There are also some differences, of course. The most important is how the business users interact with these two related types of system. The value proposition of operational BI is that human decision-making skills can improve operational processes. How? Well, there are two very distinct threads here.

One is the proposition that we can apply advanced analytics technology automatically to parts of the operational process. Fraud detection is a good example. Applying advanced analytics on the fly to credit card transactions gives better detection of fraudulent transactions. Note that this type of operational BI is almost completely invisible to the business users: they see the results of more fraud detected or less false positives, but how that happened is both unknown and uninteresting.

The second thread brings users very directly into the loop. Here, the operational BI technology is made part of the users' visible process. Business users are presented with decision support technology that displays trends or exceptions in near real-time data, so that they can potentially choose a different course of action to that embedded in the normal flow. In effect, business users get to change the business process on the fly, rather than doing little more than data input as was previously the case.

Now, keeping this in mind, here's the million dollar question. What's the difference between an operational system and an informational system; how do you distinguish between an operational process and an informational process? In the good old days, it was easy! The operational side was nearly or actually real-time, dealt with individual transactions or data elements according to a predefined process where the users had minimal freedom to act intelligently. Informational systems, in contrast, were centered around users who were expected to make intelligent decisions based on historical data without any clear process to turn those decisions into action.

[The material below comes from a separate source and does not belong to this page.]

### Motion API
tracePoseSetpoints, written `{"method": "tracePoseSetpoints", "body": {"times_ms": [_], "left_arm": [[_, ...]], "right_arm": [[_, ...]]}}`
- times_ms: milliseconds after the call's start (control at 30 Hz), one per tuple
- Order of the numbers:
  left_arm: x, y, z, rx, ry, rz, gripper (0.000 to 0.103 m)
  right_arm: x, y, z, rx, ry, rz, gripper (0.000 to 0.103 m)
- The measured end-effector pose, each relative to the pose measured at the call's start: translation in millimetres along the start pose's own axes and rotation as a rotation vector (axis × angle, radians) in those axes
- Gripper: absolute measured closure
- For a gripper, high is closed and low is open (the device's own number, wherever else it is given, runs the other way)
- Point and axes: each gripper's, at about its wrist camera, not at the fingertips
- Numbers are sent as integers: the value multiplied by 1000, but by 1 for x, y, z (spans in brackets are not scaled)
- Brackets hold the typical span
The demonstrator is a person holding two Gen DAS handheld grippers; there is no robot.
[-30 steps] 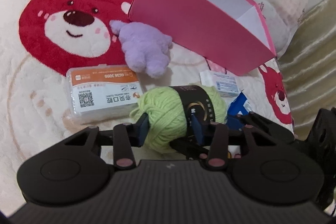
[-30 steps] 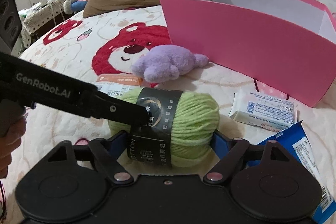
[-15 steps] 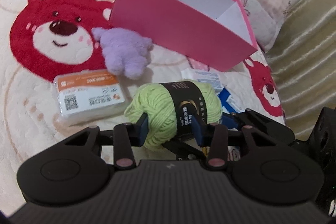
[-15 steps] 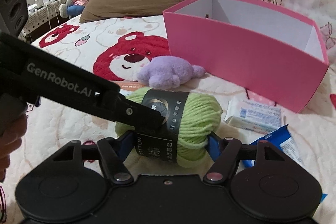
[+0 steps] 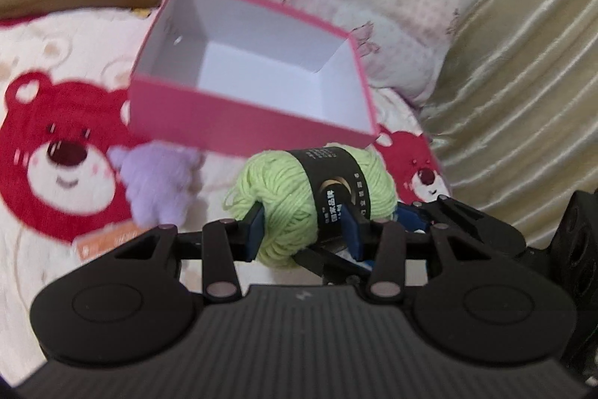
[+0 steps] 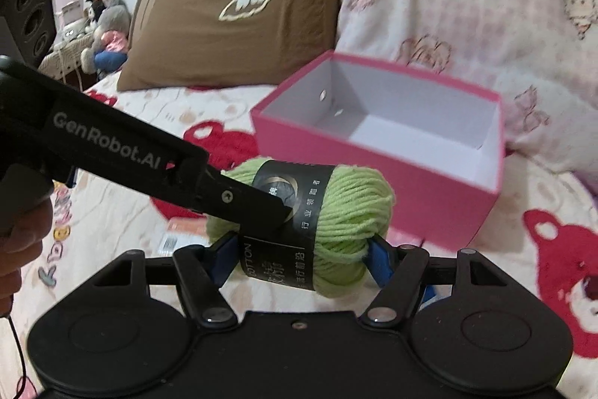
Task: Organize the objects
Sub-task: 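Lift the green yarn ball with the left tool over the pink box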
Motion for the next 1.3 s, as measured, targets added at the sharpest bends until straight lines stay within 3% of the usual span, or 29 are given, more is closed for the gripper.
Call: {"method": "tracePoseSetpoints", "body": {"times_ms": [367, 600, 1033, 1133, 1300], "left_arm": [[-27, 73, -36, -36, -27, -54, 61], [-75, 115, -44, -61, 5, -39, 61], [-170, 144, -19, -56, 30, 9, 61], [-178, 148, -6, -75, 29, 2, 61], [-206, 148, 13, -17, 31, 51, 61]], "right_arm": [[-10, 67, -44, -2, -33, -32, 31], [-43, 99, -86, -37, 1, -20, 31], [-124, 104, -152, -94, 55, 51, 30], [-142, 104, -158, -86, 62, 73, 27], [-166, 97, -156, -56, 40, 109, 29]]}}
Point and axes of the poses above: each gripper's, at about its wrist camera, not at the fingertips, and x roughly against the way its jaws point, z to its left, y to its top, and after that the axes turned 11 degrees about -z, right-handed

So, what is the answer today? When we in BI start building operational BI and the operational world starts implementing adaptive SOA-based systems, the distinction between operational and informational more-or-less disappears. This puts operational BI and operational systems together in one box of the architecture. But the deeper and probably longer-term implications of this bold step have not been explicitly called out. In fact, these implications are obscured by the naming of the new architecture as "Decision intelligence", because the top level of this architecture is no longer confined to the world that was formerly BI; it actually becomes the single, common process or interface through which all business users will interact with the underlying IT systems.

Is that scary? Absolutely! But it is a clear and logical consequence of the paths that BI and operational systems are currently on. It means that we in BI are no longer in total control of our destiny. But the same is true of the operational systems. And, although I've not covered it here, collaborative systems (e-mail, office support, etc) are also being drawn inexorably into the same converged path.

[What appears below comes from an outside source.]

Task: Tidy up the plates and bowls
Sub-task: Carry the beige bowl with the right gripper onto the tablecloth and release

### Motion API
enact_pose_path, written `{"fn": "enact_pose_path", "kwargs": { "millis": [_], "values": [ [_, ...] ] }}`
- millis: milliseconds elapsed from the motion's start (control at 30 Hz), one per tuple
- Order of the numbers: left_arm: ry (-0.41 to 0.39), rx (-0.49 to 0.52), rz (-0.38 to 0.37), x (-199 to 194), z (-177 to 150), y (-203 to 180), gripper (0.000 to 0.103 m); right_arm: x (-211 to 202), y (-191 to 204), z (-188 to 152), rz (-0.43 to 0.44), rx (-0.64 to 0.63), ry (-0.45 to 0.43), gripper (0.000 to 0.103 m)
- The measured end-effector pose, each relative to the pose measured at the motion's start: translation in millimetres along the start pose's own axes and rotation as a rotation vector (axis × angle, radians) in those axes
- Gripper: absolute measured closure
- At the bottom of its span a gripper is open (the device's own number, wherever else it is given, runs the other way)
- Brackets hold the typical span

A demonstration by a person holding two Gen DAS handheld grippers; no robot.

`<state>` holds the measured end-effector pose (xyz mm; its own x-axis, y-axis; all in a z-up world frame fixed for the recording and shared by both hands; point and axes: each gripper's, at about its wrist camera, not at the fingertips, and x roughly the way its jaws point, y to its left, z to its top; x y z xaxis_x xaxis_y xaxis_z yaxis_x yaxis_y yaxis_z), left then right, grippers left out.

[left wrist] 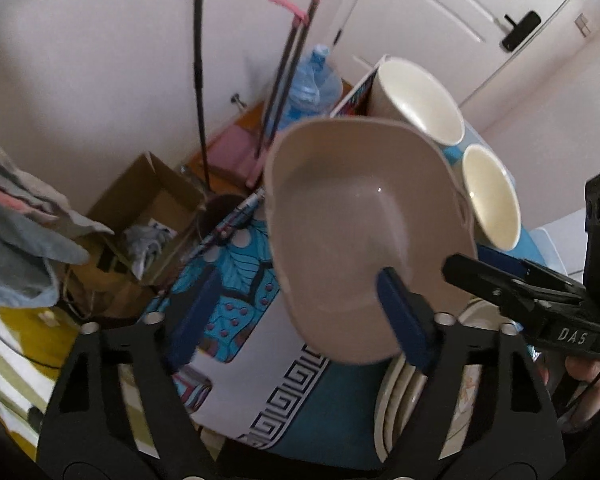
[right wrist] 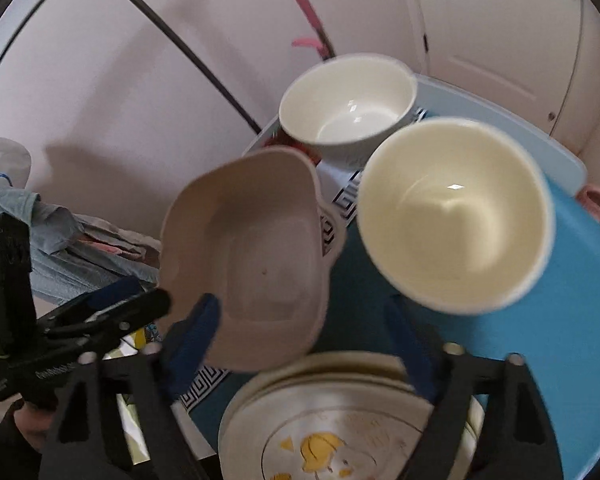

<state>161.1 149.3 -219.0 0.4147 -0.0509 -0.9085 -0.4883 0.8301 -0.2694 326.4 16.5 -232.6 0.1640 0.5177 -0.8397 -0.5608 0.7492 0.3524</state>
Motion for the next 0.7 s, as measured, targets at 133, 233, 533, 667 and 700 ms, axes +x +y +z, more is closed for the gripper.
{"fn": "enact_pose_path", "kwargs": {
  "millis": [133, 233, 533, 667, 700],
  "values": [
    [0.041, 0.018, -0.006, 19, 6, 1, 0.056, 16, 6, 6, -0.009, -0.034, 0.014, 0.043],
    [0.043, 0.046, -0.006, 26, 11, -1, 0.079, 22, 11, 9, -0.038, -0.064, 0.006, 0.067],
    [-0.016, 0.153, 0.051, 13, 18, -14, 0.080, 20, 12, 6, -0.075, -0.057, -0.036, 0.084],
    [-0.088, 0.215, 0.066, -19, 20, -32, 0.080, -13, 17, -1, -0.063, -0.044, -0.120, 0.084],
    [-0.111, 0.239, 0.065, -31, 20, -41, 0.080, -21, 16, -3, -0.062, -0.040, -0.137, 0.084]
  ]
}}
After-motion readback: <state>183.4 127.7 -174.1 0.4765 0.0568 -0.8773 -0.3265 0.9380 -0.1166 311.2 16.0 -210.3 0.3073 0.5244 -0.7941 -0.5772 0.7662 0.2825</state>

It's time we all started to talk to one another! And that does imply that decision intelligence may be too narrow a term for us all to agree on. May I propose again the "Highly Evolved Business"?


Posted September 14, 2008 12:26 PM
Permalink | No Comments |

Claudia Imhoff and Colin White have a lengthy history of insightful and provocative contributions to the development of Business Intelligence. Their recent article, Decision Intelligence, is no exception. Their thesis is that the IT support needed for decision-making, now known as "Business Intelligence", today extends far beyond the traditional domain of data warehousing and is in need of a new architecture and a new name - Decision Intelligence.

I fully agree. I've been using the terms "Highly Evolved Business" and "Business Insight" over the past year or so to express exactly the same thought. Indeed, Claudia, Colin and I have discussed this whole idea already at length and are very much on the same page. But I hadn't seen their architecture picture before, and it gives me the opportunity to discuss the whole topic from a higher perspective in this and the next post.

Under Decision intelligence, the architecture shows three vertical blocks called "Business process intelligence", "Business data intelligence" and "Business content intelligence". The meanings of these blocks are fairly obvious, but take a look at the linked article for a full explanation. My thought is that they are almost too obvious: they closely reflect our current arrangement of systems building blocks in the IT world.

Let's first examine the data and content blocks. Today, if you look at typical enterprise implementations, you will certainly see databases and separate content stores. You'll also notice independent systems built upon these separate stores. But, if you step back from the storage and processing issues, it's pretty difficult to distinguish between the two categories. Try explaining the difference to a business user!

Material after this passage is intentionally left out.